*** Records supplied Section Begins ***

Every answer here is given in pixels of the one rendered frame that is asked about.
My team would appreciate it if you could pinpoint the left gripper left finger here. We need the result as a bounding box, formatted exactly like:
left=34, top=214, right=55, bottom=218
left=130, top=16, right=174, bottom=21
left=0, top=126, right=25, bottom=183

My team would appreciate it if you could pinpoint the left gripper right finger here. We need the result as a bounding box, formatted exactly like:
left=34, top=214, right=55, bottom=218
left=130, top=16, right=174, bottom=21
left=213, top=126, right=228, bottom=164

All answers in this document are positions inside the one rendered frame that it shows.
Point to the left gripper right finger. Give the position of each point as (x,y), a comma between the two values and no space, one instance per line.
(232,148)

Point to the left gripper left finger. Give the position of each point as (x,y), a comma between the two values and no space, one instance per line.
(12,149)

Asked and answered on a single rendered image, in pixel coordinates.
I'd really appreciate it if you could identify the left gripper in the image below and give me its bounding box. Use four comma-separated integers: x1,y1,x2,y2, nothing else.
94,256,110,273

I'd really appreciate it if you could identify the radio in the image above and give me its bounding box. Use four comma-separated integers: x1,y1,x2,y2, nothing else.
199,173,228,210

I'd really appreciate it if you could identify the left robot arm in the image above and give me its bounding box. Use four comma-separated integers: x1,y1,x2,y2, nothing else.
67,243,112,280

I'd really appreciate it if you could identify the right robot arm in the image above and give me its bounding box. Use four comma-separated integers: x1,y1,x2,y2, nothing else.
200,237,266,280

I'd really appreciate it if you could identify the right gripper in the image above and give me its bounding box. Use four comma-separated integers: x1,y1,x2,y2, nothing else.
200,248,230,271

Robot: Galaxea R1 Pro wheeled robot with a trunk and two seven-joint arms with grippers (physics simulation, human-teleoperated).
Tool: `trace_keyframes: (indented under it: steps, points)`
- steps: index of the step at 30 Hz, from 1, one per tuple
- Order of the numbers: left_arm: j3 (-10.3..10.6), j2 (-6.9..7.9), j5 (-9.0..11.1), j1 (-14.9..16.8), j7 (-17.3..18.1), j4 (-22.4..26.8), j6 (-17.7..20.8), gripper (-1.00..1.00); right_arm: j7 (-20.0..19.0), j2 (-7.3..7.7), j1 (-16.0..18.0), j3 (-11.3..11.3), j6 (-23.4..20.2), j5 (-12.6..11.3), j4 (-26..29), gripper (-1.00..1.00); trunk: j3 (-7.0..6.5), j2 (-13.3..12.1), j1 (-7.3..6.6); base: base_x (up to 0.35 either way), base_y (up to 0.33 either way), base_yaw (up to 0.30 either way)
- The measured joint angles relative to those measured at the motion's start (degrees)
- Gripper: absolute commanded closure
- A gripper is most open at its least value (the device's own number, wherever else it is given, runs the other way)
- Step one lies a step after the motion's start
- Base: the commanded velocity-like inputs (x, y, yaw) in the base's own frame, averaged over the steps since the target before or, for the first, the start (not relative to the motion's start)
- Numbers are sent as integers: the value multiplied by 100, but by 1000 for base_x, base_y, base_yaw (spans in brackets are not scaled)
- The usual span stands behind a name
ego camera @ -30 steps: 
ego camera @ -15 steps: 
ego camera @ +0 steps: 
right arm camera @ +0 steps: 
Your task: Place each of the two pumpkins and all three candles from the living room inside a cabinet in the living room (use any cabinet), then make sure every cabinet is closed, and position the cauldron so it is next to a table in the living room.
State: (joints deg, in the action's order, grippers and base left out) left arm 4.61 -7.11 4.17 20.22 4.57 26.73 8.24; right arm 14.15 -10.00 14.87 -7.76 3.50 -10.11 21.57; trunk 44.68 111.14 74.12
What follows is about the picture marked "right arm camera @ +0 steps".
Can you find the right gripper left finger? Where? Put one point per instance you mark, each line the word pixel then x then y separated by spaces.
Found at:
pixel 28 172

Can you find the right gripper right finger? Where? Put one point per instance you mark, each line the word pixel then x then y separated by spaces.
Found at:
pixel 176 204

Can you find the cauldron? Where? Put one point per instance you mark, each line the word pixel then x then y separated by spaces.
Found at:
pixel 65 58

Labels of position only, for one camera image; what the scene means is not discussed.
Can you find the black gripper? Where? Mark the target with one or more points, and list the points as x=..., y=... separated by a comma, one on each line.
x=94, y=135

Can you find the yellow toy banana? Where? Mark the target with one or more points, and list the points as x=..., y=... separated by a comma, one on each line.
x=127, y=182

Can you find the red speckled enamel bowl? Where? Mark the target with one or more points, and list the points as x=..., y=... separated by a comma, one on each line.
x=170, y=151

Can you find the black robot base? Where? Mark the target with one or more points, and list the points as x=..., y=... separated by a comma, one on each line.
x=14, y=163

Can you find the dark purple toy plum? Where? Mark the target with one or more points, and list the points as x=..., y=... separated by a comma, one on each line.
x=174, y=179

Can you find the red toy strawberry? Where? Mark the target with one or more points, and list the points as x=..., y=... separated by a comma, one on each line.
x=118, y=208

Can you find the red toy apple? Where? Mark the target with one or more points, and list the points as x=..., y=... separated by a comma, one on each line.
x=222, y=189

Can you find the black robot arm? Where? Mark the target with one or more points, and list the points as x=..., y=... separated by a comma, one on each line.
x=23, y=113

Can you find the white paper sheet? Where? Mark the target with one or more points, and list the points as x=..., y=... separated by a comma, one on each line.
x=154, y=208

*** Records supplied Section Ends ***
*** Records supplied Section Begins ***

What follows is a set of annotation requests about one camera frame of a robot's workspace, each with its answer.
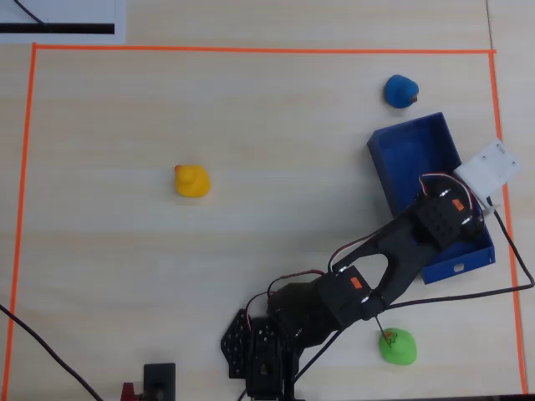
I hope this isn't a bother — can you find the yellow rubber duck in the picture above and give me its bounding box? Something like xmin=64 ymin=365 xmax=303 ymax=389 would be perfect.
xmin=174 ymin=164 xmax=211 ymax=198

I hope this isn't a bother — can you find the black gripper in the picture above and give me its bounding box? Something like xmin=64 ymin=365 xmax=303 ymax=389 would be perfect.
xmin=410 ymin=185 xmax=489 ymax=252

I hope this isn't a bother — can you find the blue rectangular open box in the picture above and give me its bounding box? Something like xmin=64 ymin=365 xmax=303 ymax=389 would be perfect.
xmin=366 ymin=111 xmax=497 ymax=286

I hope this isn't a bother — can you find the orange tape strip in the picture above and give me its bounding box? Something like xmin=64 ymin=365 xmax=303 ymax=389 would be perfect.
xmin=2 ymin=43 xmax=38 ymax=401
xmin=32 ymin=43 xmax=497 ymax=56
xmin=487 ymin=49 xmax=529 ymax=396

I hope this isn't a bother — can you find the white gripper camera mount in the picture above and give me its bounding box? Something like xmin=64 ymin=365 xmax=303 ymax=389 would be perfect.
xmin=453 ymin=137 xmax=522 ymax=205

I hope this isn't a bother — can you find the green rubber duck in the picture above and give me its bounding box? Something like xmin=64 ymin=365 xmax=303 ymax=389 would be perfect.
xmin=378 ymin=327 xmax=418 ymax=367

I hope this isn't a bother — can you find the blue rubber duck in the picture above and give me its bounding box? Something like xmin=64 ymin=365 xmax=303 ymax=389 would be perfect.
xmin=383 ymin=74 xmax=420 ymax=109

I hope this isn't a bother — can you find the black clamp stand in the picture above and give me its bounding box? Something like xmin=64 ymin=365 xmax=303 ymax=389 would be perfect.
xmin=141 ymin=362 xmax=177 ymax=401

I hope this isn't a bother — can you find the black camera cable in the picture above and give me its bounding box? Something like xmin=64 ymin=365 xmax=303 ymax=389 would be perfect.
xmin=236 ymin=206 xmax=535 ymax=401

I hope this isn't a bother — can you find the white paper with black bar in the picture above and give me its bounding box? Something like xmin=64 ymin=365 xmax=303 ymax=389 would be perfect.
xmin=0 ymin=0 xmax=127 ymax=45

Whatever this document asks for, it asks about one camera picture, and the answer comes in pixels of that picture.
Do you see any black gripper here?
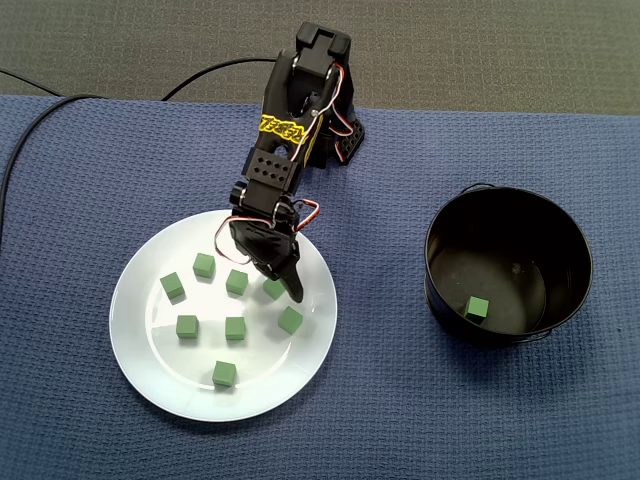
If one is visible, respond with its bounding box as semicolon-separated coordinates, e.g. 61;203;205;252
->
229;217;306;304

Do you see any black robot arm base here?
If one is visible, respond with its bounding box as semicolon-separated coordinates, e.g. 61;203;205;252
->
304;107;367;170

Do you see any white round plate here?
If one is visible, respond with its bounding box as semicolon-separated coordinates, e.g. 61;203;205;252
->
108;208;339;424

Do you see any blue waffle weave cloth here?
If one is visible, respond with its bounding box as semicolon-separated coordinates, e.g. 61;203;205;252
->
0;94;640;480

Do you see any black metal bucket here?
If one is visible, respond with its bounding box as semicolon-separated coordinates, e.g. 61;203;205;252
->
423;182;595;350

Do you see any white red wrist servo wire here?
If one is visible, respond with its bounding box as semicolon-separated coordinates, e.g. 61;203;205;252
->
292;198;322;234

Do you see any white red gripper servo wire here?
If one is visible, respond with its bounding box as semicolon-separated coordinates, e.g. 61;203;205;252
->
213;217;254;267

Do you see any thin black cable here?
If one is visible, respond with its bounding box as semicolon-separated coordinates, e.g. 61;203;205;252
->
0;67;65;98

*** Records supplied Section Ends ***
*** Records supplied Section Begins ***

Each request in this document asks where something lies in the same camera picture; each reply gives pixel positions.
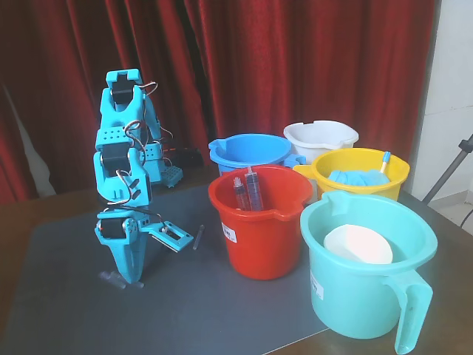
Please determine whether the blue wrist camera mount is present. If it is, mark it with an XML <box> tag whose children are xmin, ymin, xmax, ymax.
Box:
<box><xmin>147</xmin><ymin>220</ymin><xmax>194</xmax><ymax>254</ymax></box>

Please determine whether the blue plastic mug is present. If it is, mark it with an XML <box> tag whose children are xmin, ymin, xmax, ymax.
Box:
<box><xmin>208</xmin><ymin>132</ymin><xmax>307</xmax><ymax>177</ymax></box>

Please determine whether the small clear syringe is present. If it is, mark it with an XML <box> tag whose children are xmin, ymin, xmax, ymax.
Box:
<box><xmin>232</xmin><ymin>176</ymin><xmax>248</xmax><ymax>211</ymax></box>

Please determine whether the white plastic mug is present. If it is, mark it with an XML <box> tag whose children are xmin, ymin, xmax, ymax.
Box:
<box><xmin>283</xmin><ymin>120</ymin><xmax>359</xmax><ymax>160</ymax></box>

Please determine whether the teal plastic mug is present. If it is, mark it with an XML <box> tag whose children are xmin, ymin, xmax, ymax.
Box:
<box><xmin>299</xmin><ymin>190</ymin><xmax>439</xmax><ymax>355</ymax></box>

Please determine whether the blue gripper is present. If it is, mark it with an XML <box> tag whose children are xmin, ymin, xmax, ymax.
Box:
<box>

*** Records supplied Section Ends ***

Task details
All that is needed is the number of lines above in which the string "inside" appears.

Your response
2